We are coming to the end of breastfeeding and there are definitely mixed emotions on both ends. I'm ready to have my body be mine but I will surely miss those quiet moments where I nourished my baby boy.
It's been almost two years since I got pregnant and didn't have to worry about someone being dependent on my body for their needs. I feel like I just found out I was pregnant and now we are getting ready for Mav's first birthday next week. I knew before I even got pregnant that I wanted to breastfeed. I hoped to breastfeed for as long as we chose to but I also knew that it might not be for me.
I was a little heartbroken that our little M&M struggled to breastfeed in the beginning which I feel had a lot to do with how jaundiced he was. We pushed on and after a month, he was eating like a champ! We had another hiccup at 6 months when his dr decided he had "failure to gain" even though he was still gaining just fine. We pushed through and by his 9 month appointment he had jumped way up on the charts. Now at almost 12 months, he's eating more solid food than we ever could have imagined and he's only nursing twice a day for a few minutes at a time before he wants to get up to play.
I asked around to see what the best approach to weaning was as we made the choice to wean at 1 year. I was amazed that even after breastfeeding for a year, I was still getting shamed for wanting to wean by my own choice. Who gives anyone the right to tell another person how to feed their baby?

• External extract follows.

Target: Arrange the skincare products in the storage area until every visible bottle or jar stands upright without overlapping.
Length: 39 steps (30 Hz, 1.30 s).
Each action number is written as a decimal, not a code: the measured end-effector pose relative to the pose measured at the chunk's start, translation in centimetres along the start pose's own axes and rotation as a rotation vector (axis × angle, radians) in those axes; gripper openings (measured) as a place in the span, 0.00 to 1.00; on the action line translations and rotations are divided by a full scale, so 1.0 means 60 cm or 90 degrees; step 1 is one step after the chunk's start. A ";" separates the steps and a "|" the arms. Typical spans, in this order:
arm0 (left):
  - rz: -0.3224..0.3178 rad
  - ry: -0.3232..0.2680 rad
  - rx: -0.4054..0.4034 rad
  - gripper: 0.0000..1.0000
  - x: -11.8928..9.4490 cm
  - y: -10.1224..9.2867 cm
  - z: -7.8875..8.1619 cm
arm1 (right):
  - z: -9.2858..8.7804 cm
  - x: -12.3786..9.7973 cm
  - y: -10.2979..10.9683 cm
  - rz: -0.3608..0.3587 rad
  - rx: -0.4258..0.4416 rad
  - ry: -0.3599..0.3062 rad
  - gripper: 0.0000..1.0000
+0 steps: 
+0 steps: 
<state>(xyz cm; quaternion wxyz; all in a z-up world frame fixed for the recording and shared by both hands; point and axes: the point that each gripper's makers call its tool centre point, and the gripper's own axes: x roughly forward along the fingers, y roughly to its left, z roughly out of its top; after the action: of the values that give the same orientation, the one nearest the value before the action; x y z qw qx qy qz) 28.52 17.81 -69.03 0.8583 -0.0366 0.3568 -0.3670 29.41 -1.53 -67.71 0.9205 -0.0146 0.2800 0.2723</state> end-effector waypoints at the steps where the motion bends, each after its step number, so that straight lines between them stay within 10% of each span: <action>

I'm constantly hearing that "breast is best" (I believe it's none of my business how your baby gets fed) but yet even when you do what is supposedly best, you get judgement when you've decided you've had enough. Feed your baby breastmilk from the tap, from a bottle, feed your baby donated breastmilk or formula. Feed your baby in public or private, covered, uncovered, or standing on your head. None of that matters to me as long as you feed your baby with love.
Breastfeeding was a blessing to us in so many ways! I have fond memories and pictures to look back on some day. I hope to have the chance to breastfeed all of my future children. As long as my babies go to sleep with full tummies and feeling loved, I'll be happy.